Il raccrocha et se précipita sur le guéridon pour récupérer son manteau enfoui sous celui de Jules.

- Bon, mon vieux, faut bouger… Il y a eu un terrible accident de la route sur la D 220 à hauteur de La Crouzille. Le journaliste qui couvre ce genre de rubrique est au lit avec quarante de fièvre. C’est pas très déontologique, mais je t’emmène avec moi… ma voiture est garée près du Champ de Juillet et Pablo le photographe m’y attend déjà… Allez, on se grouille… c’est quand même à environ huit cents mètres… Emporte le dossier avec toi, je dois avoir l’équivalent au journal.

- Et le chat ? demanda Jules en enfilant son manteau.  

- On ne va pas le laisser là… Tu le fourres vite fait dans son panier. Tu as beau prétendre qu’il est propre, je ne tiens pas à ce qu’il me salope mon appartement.

Empoigné par la peau du dos, Arsène regagna, manu militari, le panier à pique-nique et se consola d’un traitement si peu adéquat avec son noble statut de chat inspecteur en pensant qu’il allait être le témoin privilégié d’un reportage journalistique. Encore une première ! Il en oublia la mauvaise impression que lui avait laissée cette bonne ville de Limoges. L’aventure prenait à nouveau un détour inattendu et séduisant. Armand verrouilla derrière eux la porte de son logement, puis dévala quatre à quatre l’escalier de l’immeuble, suivi tant bien que mal par Jules qui risquait de trébucher à chaque marche. Enfin, arrivés tous les trois dans la rue Monte-à-Regret, le journaliste allongea le pas forçant son ami cantonnier à en faire autant. Il enfila les raccourcis à un rythme d’enfer sans plus se soucier d’un Jules haletant et rendu hermétique au vent glacial qui s’engouffrait dans les rues étroites de la vieille ville. Parvenus dans l’Avenue de la Libération, ils obliquèrent enfin en direction du Cours Vergniaud où était garée la voiture d’Armand. Un jeune homme brun engoncé dans un blouson aviateur doublé de mouton et équipé d’un Nikon F en bandoulière les attendait adossé à la portière d’une Dauphine d’un délicieux vert Pastis. Armand le rejoignit en premier et lui serra chaleureusement la main. Il fit signe à Jules de se presser, mais ce dernier s’était arrêté au croisement et avait les yeux rivés sur une pulpeuse jeune femme rousse dont la tenue minimaliste démentait la rigueur du climat.

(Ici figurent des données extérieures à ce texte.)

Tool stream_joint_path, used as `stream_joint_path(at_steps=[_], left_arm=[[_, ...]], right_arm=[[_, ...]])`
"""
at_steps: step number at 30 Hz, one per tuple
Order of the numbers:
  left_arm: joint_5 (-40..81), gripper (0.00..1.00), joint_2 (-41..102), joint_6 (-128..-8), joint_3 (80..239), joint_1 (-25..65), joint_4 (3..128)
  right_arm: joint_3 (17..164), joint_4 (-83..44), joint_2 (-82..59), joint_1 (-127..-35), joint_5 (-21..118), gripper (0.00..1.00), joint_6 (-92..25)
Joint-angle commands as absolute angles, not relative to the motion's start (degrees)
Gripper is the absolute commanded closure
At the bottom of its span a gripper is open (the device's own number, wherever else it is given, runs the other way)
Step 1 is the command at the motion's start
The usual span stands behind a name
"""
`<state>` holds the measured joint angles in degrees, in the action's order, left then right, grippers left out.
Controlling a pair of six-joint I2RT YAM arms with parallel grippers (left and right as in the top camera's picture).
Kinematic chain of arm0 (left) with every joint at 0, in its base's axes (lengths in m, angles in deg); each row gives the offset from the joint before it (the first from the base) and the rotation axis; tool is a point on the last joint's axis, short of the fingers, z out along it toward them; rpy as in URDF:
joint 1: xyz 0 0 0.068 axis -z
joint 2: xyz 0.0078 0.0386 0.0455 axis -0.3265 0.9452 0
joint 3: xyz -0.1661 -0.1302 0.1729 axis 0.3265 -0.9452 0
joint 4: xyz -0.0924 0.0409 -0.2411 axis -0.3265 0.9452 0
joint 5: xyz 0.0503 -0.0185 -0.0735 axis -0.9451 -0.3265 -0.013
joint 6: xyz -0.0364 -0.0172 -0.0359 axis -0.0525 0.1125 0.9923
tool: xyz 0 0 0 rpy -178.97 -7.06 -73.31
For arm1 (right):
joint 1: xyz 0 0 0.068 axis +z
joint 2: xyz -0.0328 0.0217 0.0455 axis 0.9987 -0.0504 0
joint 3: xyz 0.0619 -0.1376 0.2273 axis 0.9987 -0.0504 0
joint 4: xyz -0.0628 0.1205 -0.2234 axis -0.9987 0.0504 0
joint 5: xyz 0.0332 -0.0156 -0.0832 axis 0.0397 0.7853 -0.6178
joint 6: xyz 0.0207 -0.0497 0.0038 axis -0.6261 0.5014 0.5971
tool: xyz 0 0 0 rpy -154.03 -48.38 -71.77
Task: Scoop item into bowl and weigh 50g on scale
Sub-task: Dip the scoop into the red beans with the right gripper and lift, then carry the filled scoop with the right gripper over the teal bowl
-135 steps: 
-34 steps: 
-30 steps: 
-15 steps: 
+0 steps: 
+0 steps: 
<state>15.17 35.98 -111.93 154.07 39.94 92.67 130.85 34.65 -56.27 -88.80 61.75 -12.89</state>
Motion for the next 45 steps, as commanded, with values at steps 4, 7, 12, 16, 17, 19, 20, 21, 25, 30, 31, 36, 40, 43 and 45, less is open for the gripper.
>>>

- Pas le temps de s’encanailler, persifla le journaliste… t’inquiète, elle sera toujours là à notre retour. Vu le temps qu’il fait, les michetons se font rares… D’ailleurs, elle aime bien les gens de ton patelin… Tous les mois, votre véto vient lui rendre visite et l’auscultation dure des plombes… acheva-t-il, en pouffant de rire.

Jules détacha lentement son regard des appâts exposés à sa convoitise, pendant qu’Arsène, la tête coincée dans l’ouverture du battant, contemplait béat cette éblouissante créature. Pas à dire, son maître avait un goût d’esthète.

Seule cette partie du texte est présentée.